Assigned task >> The reply must consist of one number: how many lines of the data include the word "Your".

START Records for the task

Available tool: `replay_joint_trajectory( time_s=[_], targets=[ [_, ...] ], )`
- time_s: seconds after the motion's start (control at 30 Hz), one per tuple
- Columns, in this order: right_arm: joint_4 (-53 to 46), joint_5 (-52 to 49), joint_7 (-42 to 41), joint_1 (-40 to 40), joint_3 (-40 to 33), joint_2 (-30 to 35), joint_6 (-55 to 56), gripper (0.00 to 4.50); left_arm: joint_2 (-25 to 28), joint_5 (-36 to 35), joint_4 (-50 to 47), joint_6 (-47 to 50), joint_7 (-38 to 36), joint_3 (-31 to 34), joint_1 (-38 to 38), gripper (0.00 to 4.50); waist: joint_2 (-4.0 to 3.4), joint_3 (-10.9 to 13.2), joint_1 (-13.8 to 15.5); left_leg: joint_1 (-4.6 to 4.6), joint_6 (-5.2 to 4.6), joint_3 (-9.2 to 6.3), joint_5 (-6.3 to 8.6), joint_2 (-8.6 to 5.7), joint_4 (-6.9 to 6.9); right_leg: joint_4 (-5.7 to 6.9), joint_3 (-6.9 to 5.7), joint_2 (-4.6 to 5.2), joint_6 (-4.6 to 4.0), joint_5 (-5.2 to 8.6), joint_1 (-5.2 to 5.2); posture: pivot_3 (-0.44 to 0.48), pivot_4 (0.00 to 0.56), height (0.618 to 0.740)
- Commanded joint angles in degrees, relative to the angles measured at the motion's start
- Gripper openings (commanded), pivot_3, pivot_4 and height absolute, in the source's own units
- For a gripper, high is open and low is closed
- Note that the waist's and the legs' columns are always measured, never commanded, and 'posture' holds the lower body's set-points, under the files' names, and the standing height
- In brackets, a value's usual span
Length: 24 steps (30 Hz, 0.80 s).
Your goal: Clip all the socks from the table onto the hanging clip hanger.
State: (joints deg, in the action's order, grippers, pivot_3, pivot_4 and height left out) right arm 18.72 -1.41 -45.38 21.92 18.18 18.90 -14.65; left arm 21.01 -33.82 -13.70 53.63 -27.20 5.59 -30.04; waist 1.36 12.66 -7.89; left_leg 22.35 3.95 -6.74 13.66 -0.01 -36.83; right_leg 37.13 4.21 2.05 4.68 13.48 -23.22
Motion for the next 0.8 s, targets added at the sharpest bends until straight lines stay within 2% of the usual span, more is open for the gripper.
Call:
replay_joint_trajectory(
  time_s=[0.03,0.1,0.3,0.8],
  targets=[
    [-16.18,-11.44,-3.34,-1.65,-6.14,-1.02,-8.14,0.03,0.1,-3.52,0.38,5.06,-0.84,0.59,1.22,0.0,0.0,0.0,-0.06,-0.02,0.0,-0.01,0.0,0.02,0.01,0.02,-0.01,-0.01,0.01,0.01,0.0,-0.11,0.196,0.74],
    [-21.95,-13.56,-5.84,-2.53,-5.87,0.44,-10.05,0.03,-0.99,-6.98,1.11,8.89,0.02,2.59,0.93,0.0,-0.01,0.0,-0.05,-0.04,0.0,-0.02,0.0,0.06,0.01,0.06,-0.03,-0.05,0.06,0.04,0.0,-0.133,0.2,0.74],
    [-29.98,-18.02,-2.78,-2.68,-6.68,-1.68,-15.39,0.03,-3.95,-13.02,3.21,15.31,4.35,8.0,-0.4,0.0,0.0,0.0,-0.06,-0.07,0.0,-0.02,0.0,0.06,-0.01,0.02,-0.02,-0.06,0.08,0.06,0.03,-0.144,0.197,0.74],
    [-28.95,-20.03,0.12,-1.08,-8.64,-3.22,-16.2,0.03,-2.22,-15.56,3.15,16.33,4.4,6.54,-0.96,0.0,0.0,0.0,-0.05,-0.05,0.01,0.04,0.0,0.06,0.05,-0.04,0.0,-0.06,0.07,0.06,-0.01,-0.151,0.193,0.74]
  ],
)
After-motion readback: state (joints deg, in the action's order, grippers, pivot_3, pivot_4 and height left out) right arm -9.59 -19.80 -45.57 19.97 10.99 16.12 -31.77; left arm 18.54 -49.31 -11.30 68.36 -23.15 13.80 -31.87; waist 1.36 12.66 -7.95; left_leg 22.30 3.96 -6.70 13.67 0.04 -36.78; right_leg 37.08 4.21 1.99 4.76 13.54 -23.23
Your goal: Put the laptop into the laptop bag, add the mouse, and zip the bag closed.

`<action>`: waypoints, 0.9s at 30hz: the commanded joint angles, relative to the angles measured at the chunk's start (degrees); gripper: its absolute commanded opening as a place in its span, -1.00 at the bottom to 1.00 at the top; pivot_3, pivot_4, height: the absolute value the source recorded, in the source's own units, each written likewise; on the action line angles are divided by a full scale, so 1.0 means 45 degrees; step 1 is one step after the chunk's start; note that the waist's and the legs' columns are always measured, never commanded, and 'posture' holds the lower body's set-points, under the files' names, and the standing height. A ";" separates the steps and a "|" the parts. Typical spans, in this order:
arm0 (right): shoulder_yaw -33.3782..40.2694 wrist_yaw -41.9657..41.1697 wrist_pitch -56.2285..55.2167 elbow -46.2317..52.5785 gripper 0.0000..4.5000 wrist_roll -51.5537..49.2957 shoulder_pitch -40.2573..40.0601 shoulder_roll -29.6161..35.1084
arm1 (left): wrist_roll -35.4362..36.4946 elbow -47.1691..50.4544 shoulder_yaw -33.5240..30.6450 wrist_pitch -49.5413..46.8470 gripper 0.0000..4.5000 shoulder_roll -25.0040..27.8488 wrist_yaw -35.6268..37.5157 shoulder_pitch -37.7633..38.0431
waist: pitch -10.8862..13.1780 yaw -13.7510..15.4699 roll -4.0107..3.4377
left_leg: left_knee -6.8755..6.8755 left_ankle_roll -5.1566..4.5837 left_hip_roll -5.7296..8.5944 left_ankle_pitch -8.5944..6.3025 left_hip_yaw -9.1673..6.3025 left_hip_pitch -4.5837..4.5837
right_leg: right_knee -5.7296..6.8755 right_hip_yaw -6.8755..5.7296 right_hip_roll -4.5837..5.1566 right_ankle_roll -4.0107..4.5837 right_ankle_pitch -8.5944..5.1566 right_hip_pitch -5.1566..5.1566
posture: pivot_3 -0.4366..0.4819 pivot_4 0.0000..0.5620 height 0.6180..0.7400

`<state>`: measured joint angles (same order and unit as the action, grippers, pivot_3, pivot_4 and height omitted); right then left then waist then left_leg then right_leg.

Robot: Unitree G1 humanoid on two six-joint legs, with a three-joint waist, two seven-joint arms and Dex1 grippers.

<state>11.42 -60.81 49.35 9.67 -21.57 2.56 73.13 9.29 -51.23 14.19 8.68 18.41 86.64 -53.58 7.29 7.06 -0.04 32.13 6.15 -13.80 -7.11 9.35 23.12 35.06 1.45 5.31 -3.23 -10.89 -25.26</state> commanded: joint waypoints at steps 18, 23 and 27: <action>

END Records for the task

Result of this exercise >> 2